#### Your task
Your answer must consist of every line from the data below that includes the word "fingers".

#### Data extract
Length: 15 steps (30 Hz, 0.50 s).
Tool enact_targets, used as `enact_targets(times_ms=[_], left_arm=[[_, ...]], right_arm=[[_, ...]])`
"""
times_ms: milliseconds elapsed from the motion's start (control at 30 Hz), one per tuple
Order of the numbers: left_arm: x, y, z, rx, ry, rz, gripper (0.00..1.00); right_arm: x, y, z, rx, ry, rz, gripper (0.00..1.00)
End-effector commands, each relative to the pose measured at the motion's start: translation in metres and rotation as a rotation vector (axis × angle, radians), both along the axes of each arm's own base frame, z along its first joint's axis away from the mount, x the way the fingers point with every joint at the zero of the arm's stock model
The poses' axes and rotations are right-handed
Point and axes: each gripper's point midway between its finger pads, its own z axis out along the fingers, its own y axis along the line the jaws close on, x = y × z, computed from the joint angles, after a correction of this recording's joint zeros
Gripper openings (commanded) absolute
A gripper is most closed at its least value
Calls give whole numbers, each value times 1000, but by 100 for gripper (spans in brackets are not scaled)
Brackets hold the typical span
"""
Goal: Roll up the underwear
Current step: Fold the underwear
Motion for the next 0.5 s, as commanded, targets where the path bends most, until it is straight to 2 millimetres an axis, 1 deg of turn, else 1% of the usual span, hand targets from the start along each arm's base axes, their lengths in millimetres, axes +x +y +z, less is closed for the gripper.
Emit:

#### Result of this task
End-effector commands, each relative to the pose measured at the motion's start: translation in metres and rotation as a rotation vector (axis × angle, radians), both along the axes of each arm's own base frame, z along its first joint's axis away from the mount, x the way the fingers point with every joint at the zero of the arm's stock model
Point and axes: each gripper's point midway between its finger pads, its own z axis out along the fingers, its own y axis along the line the jaws close on, x = y × z, computed from the joint angles, after a correction of this recording's joint zeros

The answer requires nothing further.